## Hmsc for modeling of species communities

For meaningful ecological analysis, Hmsc model requires a matrix of abundances $Y$, dimensioned $(n_y \times n_s)$, $n_y$ the sampling units (study sites) and $n_s$ the species. The model estimates (regresses) the mean occurrence (abundance or prevalence of the species) against the environmental covariates matrix $X$. One key objective is to relate community-level response to environmental variations (called fixed effects in HMSC context), and the second principal goal is to assess the associative pattern in the residuals (called random effects).

Furthermore, to reflect non-interchangability properties of many filed data and to improve the predictive performance of above simple non-spatial Hmsc model, a spatially explicit model is available for the random effects.

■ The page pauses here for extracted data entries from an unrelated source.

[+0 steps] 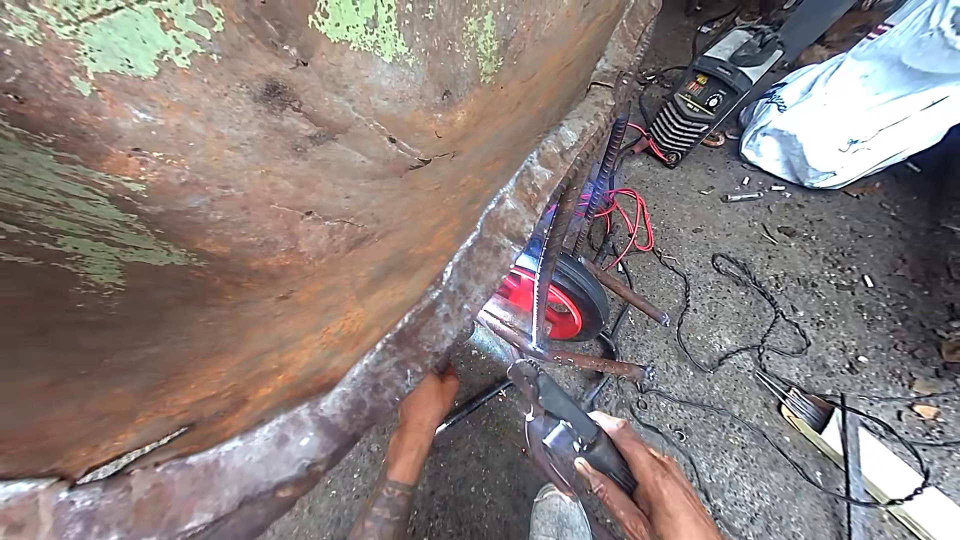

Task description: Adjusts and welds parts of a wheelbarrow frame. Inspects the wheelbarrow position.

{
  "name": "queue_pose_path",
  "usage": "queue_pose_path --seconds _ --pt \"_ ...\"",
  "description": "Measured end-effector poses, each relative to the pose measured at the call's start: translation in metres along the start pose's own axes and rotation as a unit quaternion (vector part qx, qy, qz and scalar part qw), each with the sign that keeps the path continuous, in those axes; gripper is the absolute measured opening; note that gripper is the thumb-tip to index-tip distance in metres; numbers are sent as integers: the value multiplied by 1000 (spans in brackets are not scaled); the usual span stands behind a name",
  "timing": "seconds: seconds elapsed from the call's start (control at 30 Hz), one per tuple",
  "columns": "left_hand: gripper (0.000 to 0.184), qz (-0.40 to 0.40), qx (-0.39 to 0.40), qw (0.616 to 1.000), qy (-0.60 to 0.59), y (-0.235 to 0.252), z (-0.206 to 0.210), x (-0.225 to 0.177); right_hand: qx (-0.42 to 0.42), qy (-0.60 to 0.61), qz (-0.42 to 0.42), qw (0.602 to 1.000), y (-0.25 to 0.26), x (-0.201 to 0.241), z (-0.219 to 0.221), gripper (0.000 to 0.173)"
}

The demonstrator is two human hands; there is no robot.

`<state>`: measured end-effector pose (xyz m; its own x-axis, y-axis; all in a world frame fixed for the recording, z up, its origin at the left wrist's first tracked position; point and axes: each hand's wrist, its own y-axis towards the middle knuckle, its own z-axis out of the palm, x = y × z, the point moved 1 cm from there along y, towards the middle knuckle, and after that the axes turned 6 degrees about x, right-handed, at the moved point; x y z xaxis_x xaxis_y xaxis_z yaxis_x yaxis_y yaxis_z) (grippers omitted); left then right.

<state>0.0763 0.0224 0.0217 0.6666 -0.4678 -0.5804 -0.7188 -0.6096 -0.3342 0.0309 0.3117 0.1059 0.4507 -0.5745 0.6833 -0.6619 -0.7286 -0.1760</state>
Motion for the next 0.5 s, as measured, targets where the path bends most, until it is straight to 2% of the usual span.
queue_pose_path --seconds 0.07,0.27,0.5 --pt "26 0 7 1000 -1 0 -1 0 -13 -45 -22 999 -2 3 2 50" --pt "25 -4 10 1000 -5 0 -1 0 -31 25 -11 999 6 -3 7 55" --pt "24 5 4 1000 -13 1 1 1 -43 16 -10 999 10 -13 15 55"
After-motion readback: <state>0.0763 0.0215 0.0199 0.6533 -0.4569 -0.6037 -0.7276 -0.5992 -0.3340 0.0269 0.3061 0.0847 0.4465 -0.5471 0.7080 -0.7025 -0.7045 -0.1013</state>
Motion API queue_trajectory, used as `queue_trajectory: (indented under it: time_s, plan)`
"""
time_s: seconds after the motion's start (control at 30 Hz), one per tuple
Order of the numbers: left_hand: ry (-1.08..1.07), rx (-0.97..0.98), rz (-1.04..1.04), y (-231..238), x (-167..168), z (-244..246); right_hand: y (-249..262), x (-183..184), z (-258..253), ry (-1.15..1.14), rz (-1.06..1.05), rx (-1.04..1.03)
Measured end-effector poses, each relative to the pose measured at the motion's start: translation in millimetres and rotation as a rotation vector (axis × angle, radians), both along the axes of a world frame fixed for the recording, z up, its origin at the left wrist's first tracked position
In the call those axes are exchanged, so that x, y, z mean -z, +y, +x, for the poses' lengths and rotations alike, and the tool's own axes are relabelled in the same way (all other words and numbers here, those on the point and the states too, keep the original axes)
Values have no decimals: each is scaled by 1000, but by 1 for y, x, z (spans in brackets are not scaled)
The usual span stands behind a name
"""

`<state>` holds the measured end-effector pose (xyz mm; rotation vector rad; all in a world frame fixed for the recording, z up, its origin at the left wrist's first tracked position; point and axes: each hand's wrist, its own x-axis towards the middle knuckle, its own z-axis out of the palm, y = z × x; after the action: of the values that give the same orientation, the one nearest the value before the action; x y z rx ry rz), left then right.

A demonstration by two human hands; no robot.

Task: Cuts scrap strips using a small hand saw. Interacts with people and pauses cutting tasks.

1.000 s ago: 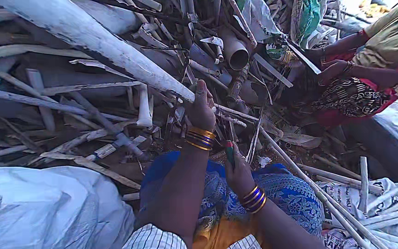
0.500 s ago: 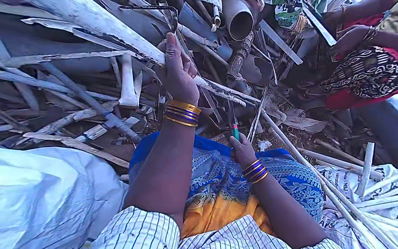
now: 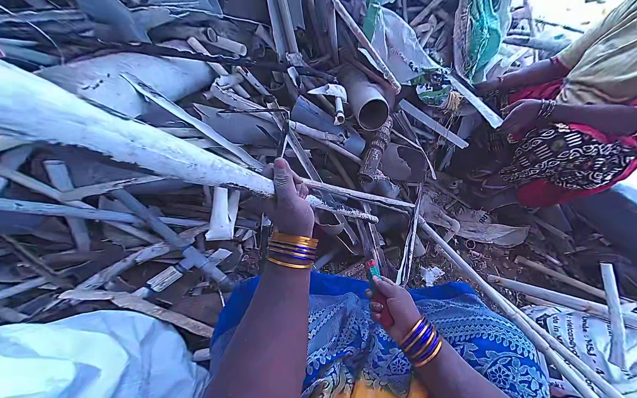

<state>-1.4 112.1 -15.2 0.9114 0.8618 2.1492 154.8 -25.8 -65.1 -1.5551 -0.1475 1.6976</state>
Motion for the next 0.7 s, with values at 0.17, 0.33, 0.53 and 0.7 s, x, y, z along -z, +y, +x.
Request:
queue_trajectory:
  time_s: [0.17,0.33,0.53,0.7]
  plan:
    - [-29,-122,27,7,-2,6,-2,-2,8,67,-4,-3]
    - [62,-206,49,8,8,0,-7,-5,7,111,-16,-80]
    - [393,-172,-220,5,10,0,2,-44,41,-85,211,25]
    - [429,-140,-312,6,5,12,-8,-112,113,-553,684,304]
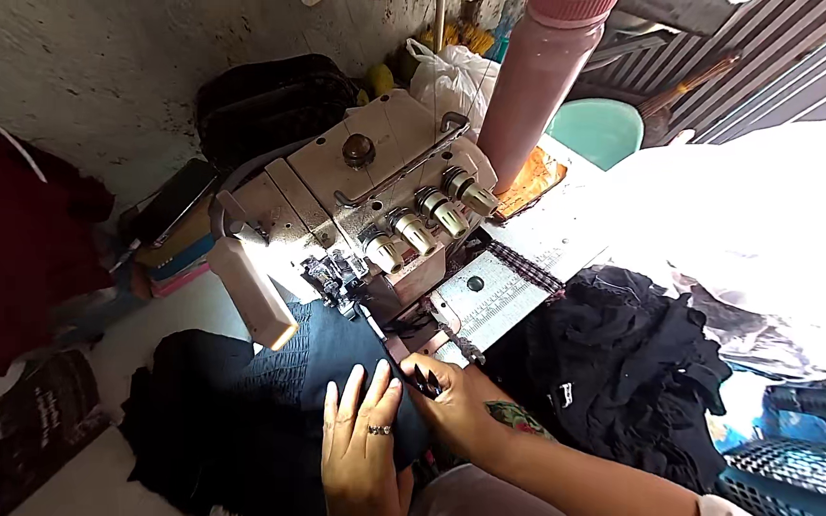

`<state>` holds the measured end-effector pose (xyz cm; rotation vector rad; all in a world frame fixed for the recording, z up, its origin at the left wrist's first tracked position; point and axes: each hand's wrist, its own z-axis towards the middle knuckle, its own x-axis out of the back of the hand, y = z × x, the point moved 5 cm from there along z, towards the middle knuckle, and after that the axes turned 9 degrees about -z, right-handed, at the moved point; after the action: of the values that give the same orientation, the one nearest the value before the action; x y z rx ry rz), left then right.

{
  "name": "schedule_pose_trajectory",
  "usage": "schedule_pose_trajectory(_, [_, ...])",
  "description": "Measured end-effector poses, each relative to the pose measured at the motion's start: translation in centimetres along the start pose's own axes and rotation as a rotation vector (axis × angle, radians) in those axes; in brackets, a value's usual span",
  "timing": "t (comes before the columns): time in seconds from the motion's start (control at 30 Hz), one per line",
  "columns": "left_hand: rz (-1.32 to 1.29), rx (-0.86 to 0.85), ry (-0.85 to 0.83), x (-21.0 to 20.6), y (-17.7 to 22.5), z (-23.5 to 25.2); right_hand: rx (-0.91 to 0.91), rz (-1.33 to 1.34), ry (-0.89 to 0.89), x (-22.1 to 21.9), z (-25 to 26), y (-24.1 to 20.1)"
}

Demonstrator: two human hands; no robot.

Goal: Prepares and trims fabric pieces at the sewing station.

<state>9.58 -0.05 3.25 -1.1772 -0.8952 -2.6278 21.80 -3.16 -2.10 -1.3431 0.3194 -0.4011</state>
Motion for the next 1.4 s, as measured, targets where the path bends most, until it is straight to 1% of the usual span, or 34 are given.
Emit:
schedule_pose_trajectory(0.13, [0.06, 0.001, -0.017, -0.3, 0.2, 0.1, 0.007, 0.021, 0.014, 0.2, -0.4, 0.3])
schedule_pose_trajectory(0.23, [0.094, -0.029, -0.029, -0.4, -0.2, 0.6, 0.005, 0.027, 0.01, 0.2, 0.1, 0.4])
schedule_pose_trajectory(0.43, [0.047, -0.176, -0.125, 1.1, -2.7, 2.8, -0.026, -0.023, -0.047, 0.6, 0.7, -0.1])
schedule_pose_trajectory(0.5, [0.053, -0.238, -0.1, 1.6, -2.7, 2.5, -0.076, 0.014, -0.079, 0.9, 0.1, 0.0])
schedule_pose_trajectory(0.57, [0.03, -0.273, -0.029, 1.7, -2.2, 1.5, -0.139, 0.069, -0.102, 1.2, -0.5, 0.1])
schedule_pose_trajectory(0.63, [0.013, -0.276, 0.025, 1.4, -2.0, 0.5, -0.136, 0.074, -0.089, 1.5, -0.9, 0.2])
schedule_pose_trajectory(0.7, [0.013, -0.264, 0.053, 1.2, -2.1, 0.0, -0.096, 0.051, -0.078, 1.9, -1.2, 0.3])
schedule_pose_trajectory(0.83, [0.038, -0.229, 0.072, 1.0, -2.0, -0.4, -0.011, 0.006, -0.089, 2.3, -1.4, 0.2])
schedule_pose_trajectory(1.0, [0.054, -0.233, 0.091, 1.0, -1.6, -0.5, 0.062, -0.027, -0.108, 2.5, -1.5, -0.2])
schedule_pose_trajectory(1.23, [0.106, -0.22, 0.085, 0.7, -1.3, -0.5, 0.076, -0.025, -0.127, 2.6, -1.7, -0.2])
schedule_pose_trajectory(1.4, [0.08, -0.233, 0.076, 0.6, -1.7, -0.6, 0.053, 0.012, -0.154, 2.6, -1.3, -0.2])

It is done by incorporating an additional input with coordinates of the sampling units and making the assumption that a priori the distribution of random effects is not i.i.d., but can reflect the spatial correlation. Alike many other models, used in spatial statistics, this is done by assigning a Gaussian Process (GP) prior for the values of random effects.

However, for large datasets, the full spatial models may become computationally infeasible, since it scales as $n_y^3$. Two alternative approaches are implemented to overcome challenge this in the Hmsc: nearest-neighbour gaussian process (NNGP) and gaussian predictive process (GPP). This facilitates advancement by efficient use of largescale high-resolution ecological datasets.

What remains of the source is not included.